**Your assignment**
Leave the pictures out. Return all other data exactly.

Exercise inputs below:

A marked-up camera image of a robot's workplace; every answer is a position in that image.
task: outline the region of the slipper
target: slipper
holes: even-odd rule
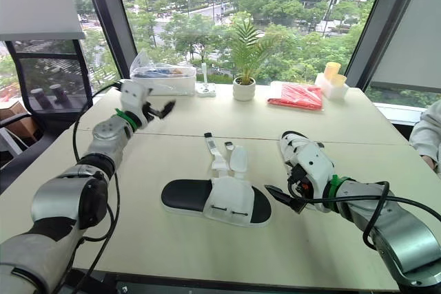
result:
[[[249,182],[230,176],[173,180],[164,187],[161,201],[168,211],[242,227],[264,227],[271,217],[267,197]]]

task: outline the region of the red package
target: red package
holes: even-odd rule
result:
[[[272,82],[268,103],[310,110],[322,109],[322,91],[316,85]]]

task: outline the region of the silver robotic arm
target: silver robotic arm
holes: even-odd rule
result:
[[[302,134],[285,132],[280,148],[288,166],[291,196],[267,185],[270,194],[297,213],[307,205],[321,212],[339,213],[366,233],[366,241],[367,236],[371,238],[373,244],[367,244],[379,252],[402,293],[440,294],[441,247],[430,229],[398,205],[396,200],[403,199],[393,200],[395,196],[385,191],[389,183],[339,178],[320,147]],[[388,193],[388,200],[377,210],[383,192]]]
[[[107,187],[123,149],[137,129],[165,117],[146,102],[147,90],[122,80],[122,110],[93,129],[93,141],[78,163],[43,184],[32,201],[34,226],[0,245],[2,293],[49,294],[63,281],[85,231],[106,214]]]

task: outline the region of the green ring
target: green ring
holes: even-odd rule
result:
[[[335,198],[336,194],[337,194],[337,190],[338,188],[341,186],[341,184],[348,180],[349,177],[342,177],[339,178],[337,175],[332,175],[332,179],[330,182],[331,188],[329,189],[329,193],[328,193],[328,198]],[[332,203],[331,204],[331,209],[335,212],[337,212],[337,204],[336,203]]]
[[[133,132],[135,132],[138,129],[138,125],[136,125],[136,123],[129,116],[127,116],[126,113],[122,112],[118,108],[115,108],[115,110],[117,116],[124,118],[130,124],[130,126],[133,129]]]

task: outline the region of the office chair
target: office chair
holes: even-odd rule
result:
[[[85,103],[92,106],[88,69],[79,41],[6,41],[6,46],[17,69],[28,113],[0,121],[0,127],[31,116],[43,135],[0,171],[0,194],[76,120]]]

End of Exercise inputs.

**Answer to the exercise**
A marked-up camera image of a robot's workplace; every answer is a position in that image.
task: outline the region of the slipper
target: slipper
holes: even-odd rule
result:
[[[249,182],[230,176],[173,180],[164,187],[161,201],[168,211],[242,227],[264,227],[271,217],[267,197]]]

task: outline the region of the red package
target: red package
holes: even-odd rule
result:
[[[272,82],[268,103],[310,110],[322,109],[322,91],[316,85]]]

task: outline the region of the silver robotic arm
target: silver robotic arm
holes: even-odd rule
result:
[[[302,134],[285,132],[280,148],[288,166],[291,196],[267,185],[270,194],[297,213],[307,205],[321,212],[339,213],[366,233],[366,241],[367,236],[371,238],[373,244],[367,244],[379,252],[402,293],[440,294],[441,247],[430,229],[398,205],[396,200],[403,199],[393,200],[395,196],[385,191],[389,183],[339,178],[320,147]],[[388,193],[388,200],[377,210],[383,192]]]
[[[107,187],[123,149],[137,129],[165,117],[146,102],[147,90],[122,80],[122,110],[93,129],[93,141],[78,163],[43,184],[32,201],[34,226],[0,245],[2,293],[49,294],[63,281],[85,231],[106,214]]]

task: outline the region of the green ring
target: green ring
holes: even-odd rule
result:
[[[335,198],[336,194],[337,194],[337,190],[338,188],[341,186],[341,184],[348,180],[349,177],[342,177],[339,178],[337,175],[332,175],[332,179],[330,182],[331,188],[329,189],[329,193],[328,193],[328,198]],[[332,203],[331,204],[331,209],[335,212],[337,212],[337,204],[336,203]]]
[[[133,132],[135,132],[138,129],[138,125],[136,125],[136,123],[129,116],[127,116],[126,113],[122,112],[118,108],[115,108],[115,110],[117,116],[124,118],[130,124],[130,126],[133,129]]]

task: outline the region of the office chair
target: office chair
holes: even-odd rule
result:
[[[85,103],[92,106],[88,69],[79,41],[6,41],[6,46],[17,69],[28,113],[0,121],[0,127],[31,116],[43,135],[0,171],[0,194],[76,120]]]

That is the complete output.